## Task requirements
Under this line are the records; repeat exactly the lines starting at the one containing "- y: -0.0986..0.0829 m" and ending at the one containing "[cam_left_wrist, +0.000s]", omitting pictures.

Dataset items
»»
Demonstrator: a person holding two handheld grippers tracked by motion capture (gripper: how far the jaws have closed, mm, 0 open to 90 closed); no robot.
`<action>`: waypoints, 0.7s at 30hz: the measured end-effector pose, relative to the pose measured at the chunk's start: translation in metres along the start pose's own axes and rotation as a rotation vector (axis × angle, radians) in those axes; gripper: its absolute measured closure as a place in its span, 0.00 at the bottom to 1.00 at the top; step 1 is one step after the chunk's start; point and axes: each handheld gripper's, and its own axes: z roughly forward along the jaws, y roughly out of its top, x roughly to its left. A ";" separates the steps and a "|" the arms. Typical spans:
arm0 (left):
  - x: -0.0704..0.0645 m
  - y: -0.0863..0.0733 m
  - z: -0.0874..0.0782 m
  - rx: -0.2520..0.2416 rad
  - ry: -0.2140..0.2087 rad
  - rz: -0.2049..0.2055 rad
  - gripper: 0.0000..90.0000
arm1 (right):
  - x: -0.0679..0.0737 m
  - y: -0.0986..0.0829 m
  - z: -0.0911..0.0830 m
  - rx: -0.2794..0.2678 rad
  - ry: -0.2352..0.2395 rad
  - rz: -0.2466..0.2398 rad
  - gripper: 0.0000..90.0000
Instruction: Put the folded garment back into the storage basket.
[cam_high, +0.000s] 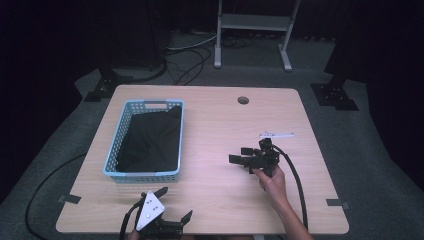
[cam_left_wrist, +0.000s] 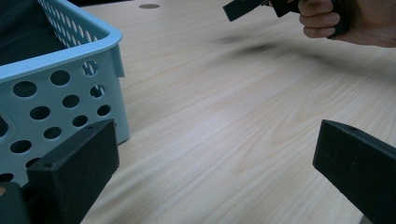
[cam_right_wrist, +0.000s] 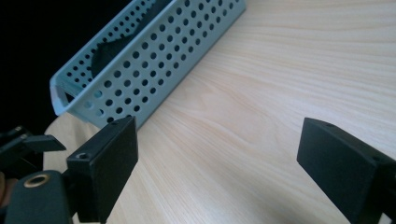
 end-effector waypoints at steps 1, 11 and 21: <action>0.000 0.000 0.000 0.000 0.000 0.000 0.00 | 0.000 -0.001 -0.001 -0.002 -0.005 -0.007 0.14; 0.000 0.000 0.000 0.001 0.003 0.000 0.00 | -0.004 -0.009 -0.014 -0.025 -0.012 0.009 0.14; 0.000 0.000 0.000 -0.002 0.002 0.000 0.00 | -0.003 -0.016 -0.027 -0.052 -0.019 0.004 0.14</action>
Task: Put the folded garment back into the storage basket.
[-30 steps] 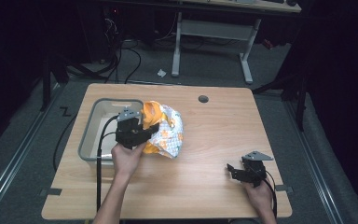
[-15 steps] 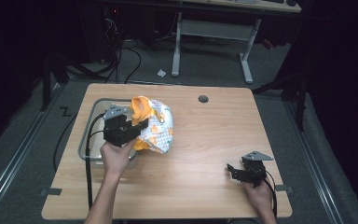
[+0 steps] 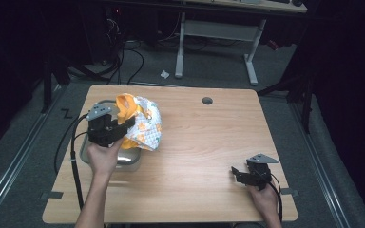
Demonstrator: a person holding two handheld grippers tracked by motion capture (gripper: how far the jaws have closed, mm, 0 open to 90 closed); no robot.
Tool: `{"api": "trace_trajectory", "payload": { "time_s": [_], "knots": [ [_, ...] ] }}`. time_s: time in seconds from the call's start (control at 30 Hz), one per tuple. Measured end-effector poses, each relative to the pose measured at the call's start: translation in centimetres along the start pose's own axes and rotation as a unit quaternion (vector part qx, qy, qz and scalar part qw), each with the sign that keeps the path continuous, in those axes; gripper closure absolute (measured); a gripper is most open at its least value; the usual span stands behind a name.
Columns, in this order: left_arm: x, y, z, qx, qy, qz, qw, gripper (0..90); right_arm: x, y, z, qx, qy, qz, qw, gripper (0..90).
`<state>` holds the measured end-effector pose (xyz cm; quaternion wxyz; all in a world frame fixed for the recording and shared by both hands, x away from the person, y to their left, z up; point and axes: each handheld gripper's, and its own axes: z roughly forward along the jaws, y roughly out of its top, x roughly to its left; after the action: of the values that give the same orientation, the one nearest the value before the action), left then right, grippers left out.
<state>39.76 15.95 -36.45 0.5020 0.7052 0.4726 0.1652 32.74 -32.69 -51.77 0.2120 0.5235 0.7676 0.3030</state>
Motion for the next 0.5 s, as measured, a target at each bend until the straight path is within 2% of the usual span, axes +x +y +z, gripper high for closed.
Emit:
{"api": "trace_trajectory", "payload": {
  "time_s": [0.23,0.43,0.5],
  "knots": [
    [1.2,0.1,-0.6,-0.003,0.016,-0.009,0.9998,73.9,0.0,0.0,0.0,0.0,0.0,0.0,1.0,25.8],
    [2.2,0.2,-0.5,-0.001,0.022,-0.01,0.9997,73.9,0.0,0.0,0.0,0.0,0.0,0.0,1.0,25.8],
    [2.6,0.2,-0.4,0.0,0.03,-0.007,0.9995,73.9,0.0,0.0,0.0,0.0,0.0,0.0,1.0,25.8]
  ]
}}
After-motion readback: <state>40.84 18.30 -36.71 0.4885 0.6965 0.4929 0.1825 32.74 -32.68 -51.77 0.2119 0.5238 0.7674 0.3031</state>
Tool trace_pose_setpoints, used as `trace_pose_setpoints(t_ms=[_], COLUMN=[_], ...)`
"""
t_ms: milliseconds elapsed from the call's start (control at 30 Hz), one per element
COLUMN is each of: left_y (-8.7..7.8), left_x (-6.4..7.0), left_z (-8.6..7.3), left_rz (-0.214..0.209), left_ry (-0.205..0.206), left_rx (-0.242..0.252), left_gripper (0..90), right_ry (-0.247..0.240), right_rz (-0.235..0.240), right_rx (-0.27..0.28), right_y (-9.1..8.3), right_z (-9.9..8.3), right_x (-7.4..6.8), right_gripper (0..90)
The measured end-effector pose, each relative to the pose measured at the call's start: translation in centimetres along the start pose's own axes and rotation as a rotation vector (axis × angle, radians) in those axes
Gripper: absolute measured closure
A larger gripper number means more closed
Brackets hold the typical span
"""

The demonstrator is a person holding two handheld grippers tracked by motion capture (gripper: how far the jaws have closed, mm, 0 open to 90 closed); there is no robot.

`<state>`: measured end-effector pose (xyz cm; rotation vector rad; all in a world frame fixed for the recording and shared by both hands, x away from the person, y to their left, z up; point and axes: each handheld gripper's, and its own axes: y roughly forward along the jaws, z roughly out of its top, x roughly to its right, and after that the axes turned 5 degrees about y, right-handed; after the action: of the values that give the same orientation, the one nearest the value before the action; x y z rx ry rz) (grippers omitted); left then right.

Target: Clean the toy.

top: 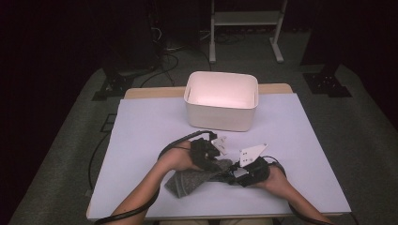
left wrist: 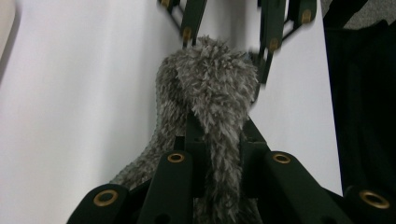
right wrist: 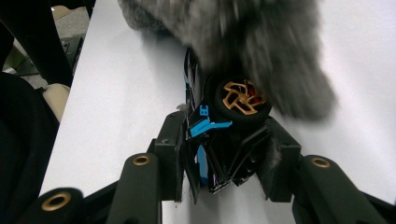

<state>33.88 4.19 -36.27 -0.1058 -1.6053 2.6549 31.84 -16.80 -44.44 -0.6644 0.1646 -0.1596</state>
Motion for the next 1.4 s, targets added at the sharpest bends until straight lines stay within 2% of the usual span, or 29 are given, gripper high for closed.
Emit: trace_pose_setpoints(t_ms=[100,133,167,200,233,300,367,400,467,633,667,700,833,867,967,1000,1033,1233,1333,1367,1400], left_y=[-1.3,-2.1,-2.1,-2.9,-2.9,-3.4,-3.8,-3.8,-3.5,-2.6,-2.7,-2.7,-1.8,-1.0,-0.3,-0.5,-0.5,-2.2,-2.0,-2.0,-1.6], left_x=[0.1,0.2,0.2,0.3,0.3,0.2,0.0,-0.1,-0.1,-0.4,-0.5,-0.5,-0.5,-0.6,-0.6,-0.8,-0.8,-0.9,-1.0,-1.0,-1.0], left_z=[-2.3,-3.6,-3.6,-4.6,-4.6,-5.4,-6.1,-6.3,-6.1,-5.2,-4.6,-4.6,-2.4,-1.4,-1.0,-1.5,-1.5,-4.4,-4.6,-4.6,-4.0], left_rz=[0.023,0.045,0.045,0.076,0.076,0.099,0.099,0.087,0.072,0.063,0.048,0.048,0.024,0.009,0.000,-0.026,-0.026,0.000,-0.021,-0.021,-0.023], left_ry=[-0.050,-0.077,-0.077,-0.091,-0.091,-0.108,-0.129,-0.139,-0.134,-0.115,-0.107,-0.107,-0.058,-0.042,-0.031,-0.050,-0.050,-0.117,-0.138,-0.138,-0.120], left_rx=[0.020,-0.003,-0.003,-0.032,-0.032,-0.063,-0.053,-0.022,0.001,-0.013,0.027,0.027,0.036,0.038,0.014,0.031,0.031,0.045,0.074,0.074,0.075], left_gripper=[78.6,78.6,78.6,78.6,78.6,78.6,78.5,78.6,78.6,78.5,78.5,78.6,78.5,78.4,78.1,77.7,77.6,77.5,77.5,77.5,77.5], right_ry=[-0.002,0.000,0.000,-0.003,-0.003,-0.003,-0.002,0.001,0.013,0.025,0.024,0.024,-0.002,-0.017,-0.020,-0.019,-0.019,-0.009,0.005,0.005,0.002], right_rz=[-0.003,-0.003,-0.003,-0.005,-0.005,-0.013,-0.031,-0.031,-0.025,-0.025,-0.025,-0.025,-0.041,-0.047,-0.045,-0.041,-0.041,-0.030,-0.028,-0.028,-0.032], right_rx=[0.002,0.001,0.001,-0.003,-0.003,-0.004,-0.005,-0.005,0.002,0.005,0.008,0.008,-0.001,-0.005,-0.006,-0.005,-0.005,0.002,0.006,0.006,0.006], right_y=[0.0,0.0,0.0,0.1,0.1,0.2,0.3,0.3,0.4,0.4,0.4,0.4,0.6,0.6,0.6,0.5,0.5,0.4,0.5,0.5,0.5], right_z=[0.0,0.1,0.1,0.2,0.2,0.3,0.5,0.6,0.5,0.4,0.4,0.4,0.7,0.8,0.7,0.7,0.7,0.5,0.5,0.5,0.5], right_x=[0.0,0.1,0.1,0.1,0.1,0.2,0.4,0.6,0.8,0.8,0.8,0.8,0.4,0.3,0.3,0.4,0.4,0.6,0.6,0.6,0.6], right_gripper=[56.6,56.6,56.6,56.5,56.5,56.3,56.4,56.4,56.3,56.3,56.4,56.4,56.6,56.7,56.8,56.9,56.9,56.9,56.8,56.8,56.8])
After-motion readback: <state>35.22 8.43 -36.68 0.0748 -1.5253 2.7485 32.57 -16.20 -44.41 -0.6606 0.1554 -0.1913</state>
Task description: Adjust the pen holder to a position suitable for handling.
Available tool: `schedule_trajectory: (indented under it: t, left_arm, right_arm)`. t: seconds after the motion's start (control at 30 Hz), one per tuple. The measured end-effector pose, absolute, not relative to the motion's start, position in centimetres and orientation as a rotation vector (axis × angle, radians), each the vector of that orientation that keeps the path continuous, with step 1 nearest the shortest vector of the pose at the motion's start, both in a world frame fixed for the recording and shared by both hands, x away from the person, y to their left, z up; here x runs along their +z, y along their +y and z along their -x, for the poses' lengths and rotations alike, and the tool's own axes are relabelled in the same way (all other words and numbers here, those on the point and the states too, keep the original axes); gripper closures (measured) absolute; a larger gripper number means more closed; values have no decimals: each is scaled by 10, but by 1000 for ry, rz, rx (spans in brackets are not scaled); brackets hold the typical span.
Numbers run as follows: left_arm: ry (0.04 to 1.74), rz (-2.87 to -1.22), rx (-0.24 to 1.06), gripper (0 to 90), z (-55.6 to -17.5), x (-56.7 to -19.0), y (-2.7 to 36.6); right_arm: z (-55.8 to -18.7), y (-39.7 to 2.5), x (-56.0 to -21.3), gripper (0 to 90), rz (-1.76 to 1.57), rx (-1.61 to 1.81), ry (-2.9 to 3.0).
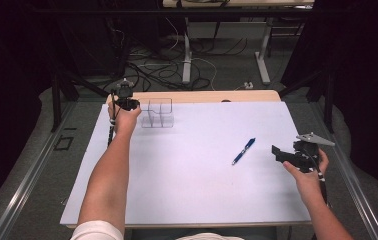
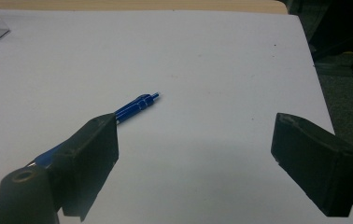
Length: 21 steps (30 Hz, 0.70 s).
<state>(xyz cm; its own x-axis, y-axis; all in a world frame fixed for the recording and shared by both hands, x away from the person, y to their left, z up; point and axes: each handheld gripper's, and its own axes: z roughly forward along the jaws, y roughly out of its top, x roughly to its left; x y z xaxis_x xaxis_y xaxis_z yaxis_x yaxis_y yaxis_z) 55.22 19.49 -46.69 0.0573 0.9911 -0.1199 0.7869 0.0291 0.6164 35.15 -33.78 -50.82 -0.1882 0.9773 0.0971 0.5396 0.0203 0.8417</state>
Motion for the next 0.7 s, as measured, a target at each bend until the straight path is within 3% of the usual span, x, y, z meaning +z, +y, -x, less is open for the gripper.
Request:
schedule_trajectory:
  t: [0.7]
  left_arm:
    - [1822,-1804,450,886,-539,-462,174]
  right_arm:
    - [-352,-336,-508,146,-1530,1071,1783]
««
## Response to this task
  - y: -0.0986..0.0829 m
  - z: -0.0911..0.0830 m
  - rx: -0.2794..0.2678 rad
  - ry: -0.2352..0.2395 rad
  - rz: -0.2466..0.2398 rad
  - gripper: 0.0000..90.0000
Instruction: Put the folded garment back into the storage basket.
[cam_high, +0.000s] 
[cam_left_wrist, +0.000s] 

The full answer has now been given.